Paid troll: Difference between revisions
(an aspect of both best cases and worst cases depending on who pays 'em) |
(No difference)
|
Revision as of 20:42, 26 November 2003
A paid troll can be of several kinds:
- anyone doing Consumerium maintenance who is especially grumpy or picky
- a consultant deliberately hired by the Consumerium Governance Organization to bust up some groupthink or address some privacy concern without the acual Consumerium Board having to get involved,
- someone spreading a form of advertising like greenwash in the Content wiki,
- someone paid by a political party or nonprofit group to spread some ideology,
- a person with enough financial capital to consider trolling to be a great way to spend their own free time
Staying troll-friendly implies knowing the difference and finding ways to steer these various types of trolls properly. For instance, regardless of any reputation, if you see someone busting up groupthink, wade in to help them - this will save the CGO cashflow and let the troll they are paying move on to another problem. It really doesn't matter if they are paid or not in this case, and it doesn't matter who thinks they are a troll. It's up to everyone to identify threats, worst cases, etc., and since no one really likes to talk about these things much, it's often up to trolls to do so.
If you think on the other hand someone is promulgating false positive data on a company or types of companies or a whole industry that is in general going to make individual buying criteria harder to apply correctly, that too is everyone's problem. Rather than accuse anyone of doing this, add a few worst cases that pointedly identify the comprehensive outcomes of an industry allowed to pay trolls to disrupt Consumerium buying signals and effectively "buy" a more favourable impression for itself. Meanwhile to best cases add a nice revenge measure, like "any corporation that distorts data on the content wiki gets its brand names scored down one full point. Eventually, corporations themselves compete to dig up dirt on each other, and blame that on each other, too, and Consumerium researchers need not waste their own time." That ethical obligation to declare our intention satisfied, it is quite reasonable to let the short-sighted go ahead and do our work for us.

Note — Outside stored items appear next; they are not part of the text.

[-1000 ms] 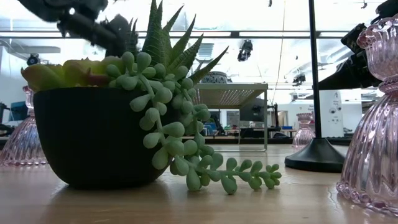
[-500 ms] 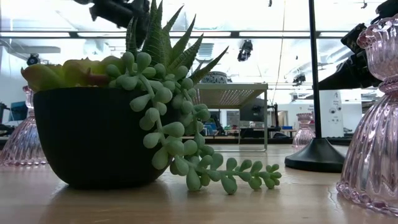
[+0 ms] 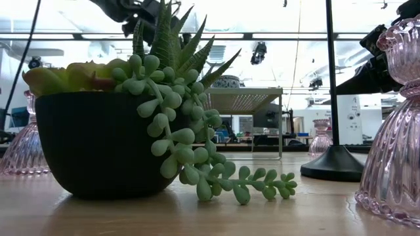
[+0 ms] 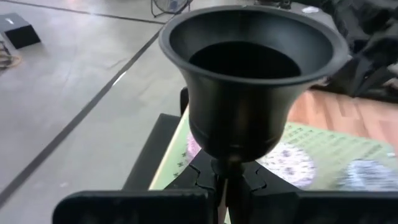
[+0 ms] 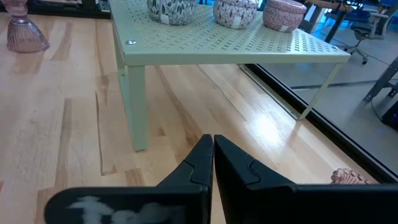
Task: Pick & Place candle stick holders
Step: Put the top left black candle holder on the shelf
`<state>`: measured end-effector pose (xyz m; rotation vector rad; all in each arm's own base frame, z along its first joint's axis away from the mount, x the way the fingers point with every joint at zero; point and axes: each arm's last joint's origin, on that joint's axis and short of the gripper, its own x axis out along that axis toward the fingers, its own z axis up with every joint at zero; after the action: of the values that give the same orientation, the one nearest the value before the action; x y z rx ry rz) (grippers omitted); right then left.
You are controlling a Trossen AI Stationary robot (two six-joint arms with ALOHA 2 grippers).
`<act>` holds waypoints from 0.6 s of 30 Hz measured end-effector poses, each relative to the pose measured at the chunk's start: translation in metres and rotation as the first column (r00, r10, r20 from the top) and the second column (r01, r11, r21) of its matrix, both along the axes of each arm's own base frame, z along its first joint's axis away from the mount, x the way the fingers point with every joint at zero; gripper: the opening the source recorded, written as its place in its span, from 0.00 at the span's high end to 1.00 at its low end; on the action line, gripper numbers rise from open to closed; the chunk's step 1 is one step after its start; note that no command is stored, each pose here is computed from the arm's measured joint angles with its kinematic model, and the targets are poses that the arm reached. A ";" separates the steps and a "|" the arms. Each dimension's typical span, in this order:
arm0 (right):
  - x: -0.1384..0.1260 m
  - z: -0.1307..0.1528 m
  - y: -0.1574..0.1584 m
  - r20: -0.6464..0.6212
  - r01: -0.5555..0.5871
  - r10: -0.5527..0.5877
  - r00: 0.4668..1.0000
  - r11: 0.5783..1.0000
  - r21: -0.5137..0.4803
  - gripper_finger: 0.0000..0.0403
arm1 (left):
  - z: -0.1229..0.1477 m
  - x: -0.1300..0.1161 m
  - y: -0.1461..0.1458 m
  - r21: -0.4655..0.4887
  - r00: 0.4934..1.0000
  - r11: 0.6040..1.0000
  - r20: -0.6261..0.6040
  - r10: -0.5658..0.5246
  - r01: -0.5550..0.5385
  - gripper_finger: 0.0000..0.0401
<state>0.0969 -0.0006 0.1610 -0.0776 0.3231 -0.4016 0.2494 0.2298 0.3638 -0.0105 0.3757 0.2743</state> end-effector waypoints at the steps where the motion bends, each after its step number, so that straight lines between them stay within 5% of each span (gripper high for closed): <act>1: 0.000 0.000 0.000 0.000 0.000 0.000 1.000 1.000 0.000 0.98 | -0.002 0.003 0.001 0.007 1.000 1.000 0.001 -0.002 0.002 0.97; 18: 0.000 0.000 0.000 0.000 0.000 0.000 1.000 1.000 0.000 0.98 | -0.012 0.026 0.006 0.074 0.998 0.997 0.047 -0.032 0.029 0.97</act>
<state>0.0969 -0.0006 0.1610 -0.0774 0.3231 -0.4017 0.2759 0.2361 0.3521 0.0607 0.3176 0.2570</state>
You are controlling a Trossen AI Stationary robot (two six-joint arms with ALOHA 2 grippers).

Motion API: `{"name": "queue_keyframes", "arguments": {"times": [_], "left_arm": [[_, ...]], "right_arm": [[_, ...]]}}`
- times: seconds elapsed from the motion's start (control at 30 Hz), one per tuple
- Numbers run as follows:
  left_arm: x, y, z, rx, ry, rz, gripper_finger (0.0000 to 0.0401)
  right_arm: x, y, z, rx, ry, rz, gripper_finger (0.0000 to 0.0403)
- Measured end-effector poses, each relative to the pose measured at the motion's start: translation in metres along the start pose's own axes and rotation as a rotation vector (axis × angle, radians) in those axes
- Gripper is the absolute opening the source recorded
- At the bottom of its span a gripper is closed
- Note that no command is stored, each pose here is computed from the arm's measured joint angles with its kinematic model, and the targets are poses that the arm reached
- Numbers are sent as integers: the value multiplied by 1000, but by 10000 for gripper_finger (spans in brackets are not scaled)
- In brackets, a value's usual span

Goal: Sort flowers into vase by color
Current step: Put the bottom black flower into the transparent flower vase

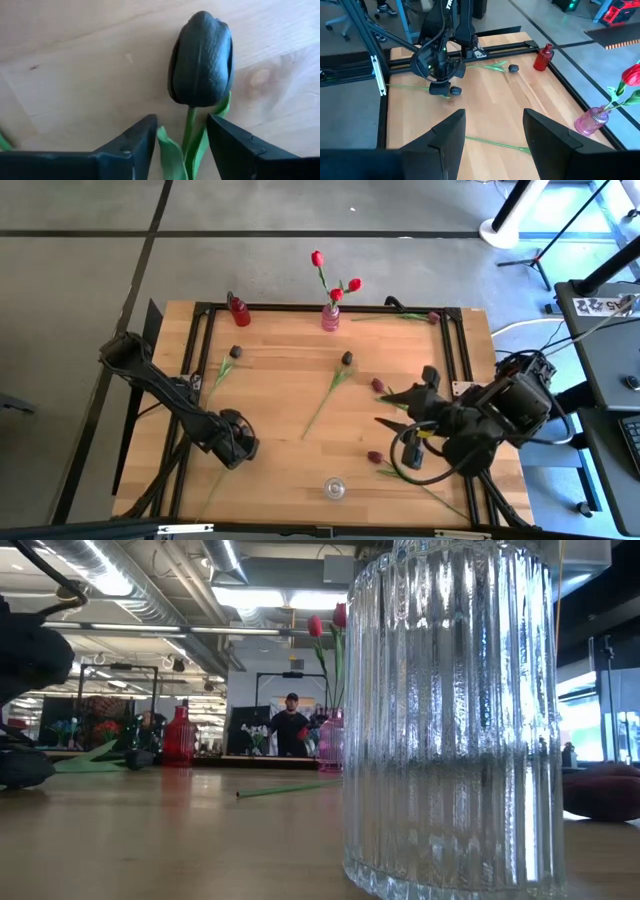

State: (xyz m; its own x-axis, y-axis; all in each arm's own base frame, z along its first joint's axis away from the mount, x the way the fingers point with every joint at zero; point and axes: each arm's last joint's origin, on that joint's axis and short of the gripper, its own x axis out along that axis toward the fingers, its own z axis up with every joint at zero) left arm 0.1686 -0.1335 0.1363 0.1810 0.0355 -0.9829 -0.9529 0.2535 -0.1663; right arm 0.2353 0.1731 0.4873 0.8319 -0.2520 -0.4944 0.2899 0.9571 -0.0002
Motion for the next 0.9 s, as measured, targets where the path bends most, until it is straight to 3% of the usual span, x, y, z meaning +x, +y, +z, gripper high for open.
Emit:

The political spectrum being what it is, it's hard to have any one strategy for dealing with those who are paid by people they have common values with. It is especially hard to deal with those who are paid by themselves! A strategy that seems to work better than most is to let a faction form for any significant tendency that matches real political choice in the real world, so that other people who share that tendency can start to gently correct any truly idiosyncratic views, and start to create informal reputations that the paid troll is more likely to respect. For instance if there are Greens doing this fanatically themselves and this is creating some form of disruption, steering them into a tribe-like group that includes people from some real Green Parties or Greenpeace will make it more likely that they will eventually become tame trolls, and work on priorities that they can gain social capital with their group by working on. That way there is no need for the Consumerium Governance Organization to intervene nor to take any political stance. This is obviously ideal, and discourages the very enthusiastic contributors less.
If there are other types of paid troll identified, there will have to be more strategies identified as well.